#### INSTRUCTIONS FOR THE TASK
Write only how many lines of the listing below include the string "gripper".

#### SOURCE DATA
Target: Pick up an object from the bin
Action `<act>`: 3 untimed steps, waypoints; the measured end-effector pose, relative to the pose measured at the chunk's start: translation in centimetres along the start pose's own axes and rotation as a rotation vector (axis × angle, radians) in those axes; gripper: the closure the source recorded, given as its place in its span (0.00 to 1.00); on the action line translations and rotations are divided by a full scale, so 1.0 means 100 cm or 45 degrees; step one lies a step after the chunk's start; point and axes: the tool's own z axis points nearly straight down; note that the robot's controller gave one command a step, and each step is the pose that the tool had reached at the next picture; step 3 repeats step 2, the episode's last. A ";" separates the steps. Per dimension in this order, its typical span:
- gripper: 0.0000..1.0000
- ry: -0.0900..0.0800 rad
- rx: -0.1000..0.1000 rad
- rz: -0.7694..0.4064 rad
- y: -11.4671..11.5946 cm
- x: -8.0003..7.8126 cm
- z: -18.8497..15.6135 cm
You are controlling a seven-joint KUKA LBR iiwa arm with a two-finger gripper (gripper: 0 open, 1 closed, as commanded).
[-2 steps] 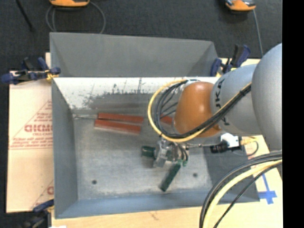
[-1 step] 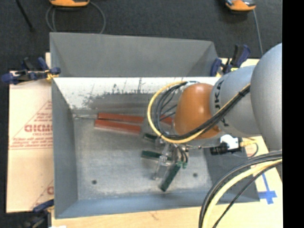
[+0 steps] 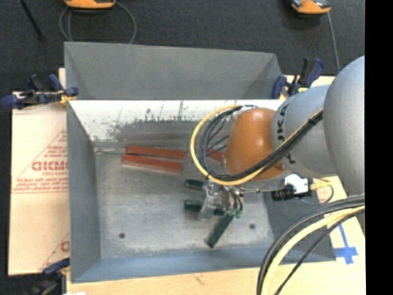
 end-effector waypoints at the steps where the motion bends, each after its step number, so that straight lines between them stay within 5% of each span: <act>1: 1.00 -0.003 0.003 -0.306 0.004 0.022 -0.125; 2: 1.00 -0.012 0.002 -0.399 0.003 0.015 -0.234; 3: 1.00 -0.012 0.002 -0.399 0.003 0.015 -0.234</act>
Offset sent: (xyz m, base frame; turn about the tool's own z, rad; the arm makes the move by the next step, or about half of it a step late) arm -0.0227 0.0096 0.1211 -0.2406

#### RESPONSE TO THE TASK
3